Strange Things LINK Knows about 80x86 Processors

The history of the dominant operating systems designed for Intel’s processors is such that software intended to work at or near the level of the operating system is sometimes developed by programmers who did not write the operating system itself. These programmers mean to add features to the operating system—and it may be that inventive additions by programmers outside Microsoft have contributed much to the stability and success of Microsoft’s operating systems in the consumer market.

Because they work more closely with the processor than some think should ever be necessary in a well-designed operating system, low-level programmers of Intel’s 80x86 processors are occasionally faced with the practical problem of identifying the processor more precisely than simply distinguishing an 80386 from an 80486 from a Pentium. It is also the nature of these programmers to wonder whether they are working from the full story—and suspicions of this sort have not been allayed by the occasional revelation that Intel’s processors support instructions that Intel does not document.

Going at least as far back as the use of an undocumented LOADALL instruction for a RAM disk driver in an early DOS version, Microsoft has been seen to know more about Intel’s processors than could be learned just by studying Intel’s 80x86 manuals. This is only to be expected in programs that Microsoft writes as components of the operating systems that Intel’s processors are most often bought to support, though it does raise the question of whether similar information is as readily available to developers of utility programs that replace or enhance operating system functionality or to other designers of operating systems for Intel’s processors. That unusual knowledge of these processors occasionally finds its way into applications (most notably, development tools such as assemblers, compilers and linkers) is more clearly unsatisfactory, since in the market of these programs, Microsoft is generally just one of many.

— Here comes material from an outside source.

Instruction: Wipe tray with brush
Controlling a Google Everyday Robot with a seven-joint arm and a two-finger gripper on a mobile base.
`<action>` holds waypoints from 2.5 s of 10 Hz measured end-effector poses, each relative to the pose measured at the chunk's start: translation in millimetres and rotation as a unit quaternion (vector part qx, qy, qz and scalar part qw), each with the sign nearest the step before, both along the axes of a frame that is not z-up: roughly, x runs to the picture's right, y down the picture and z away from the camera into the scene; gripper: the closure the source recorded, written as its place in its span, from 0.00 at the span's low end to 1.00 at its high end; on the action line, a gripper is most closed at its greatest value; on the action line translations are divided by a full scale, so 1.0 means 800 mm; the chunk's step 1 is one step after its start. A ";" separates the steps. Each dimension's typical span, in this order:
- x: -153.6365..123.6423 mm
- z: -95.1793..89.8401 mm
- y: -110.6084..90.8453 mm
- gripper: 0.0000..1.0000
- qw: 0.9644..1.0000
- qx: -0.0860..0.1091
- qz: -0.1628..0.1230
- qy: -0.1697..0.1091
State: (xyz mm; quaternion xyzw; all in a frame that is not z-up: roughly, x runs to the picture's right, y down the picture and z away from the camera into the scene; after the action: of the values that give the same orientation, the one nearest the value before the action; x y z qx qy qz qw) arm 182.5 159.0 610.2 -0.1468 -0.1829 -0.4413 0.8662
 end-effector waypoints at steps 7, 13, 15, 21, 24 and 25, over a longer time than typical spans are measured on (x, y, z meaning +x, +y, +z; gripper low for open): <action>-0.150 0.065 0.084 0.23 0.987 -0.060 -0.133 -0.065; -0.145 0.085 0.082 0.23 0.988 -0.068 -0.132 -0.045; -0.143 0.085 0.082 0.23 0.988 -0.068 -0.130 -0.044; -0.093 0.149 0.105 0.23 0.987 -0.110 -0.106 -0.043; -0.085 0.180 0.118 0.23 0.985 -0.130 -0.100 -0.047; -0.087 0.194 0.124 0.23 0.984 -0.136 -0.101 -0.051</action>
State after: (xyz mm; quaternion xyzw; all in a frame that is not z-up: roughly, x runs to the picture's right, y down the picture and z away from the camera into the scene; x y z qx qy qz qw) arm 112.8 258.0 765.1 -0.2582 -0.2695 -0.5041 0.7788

In 1997, I examined two Microsoft programs for unusual knowledge of Intel’s processors, intending to write a paper in two parts. The first showed Microsoft’s 32-bit linker, which was then fairly new, as knowing opcodes for as many as 15 instructions that do not seem to have been documented for everyone. A second part was to look at the operating system kernel from Windows NT 4.0 for some finer points of CPU identification, but it never got beyond a draft. (That said, see CPU Identification by the Windows Kernel, which treads some of the same ground but is up-to-date for Windows Vista.)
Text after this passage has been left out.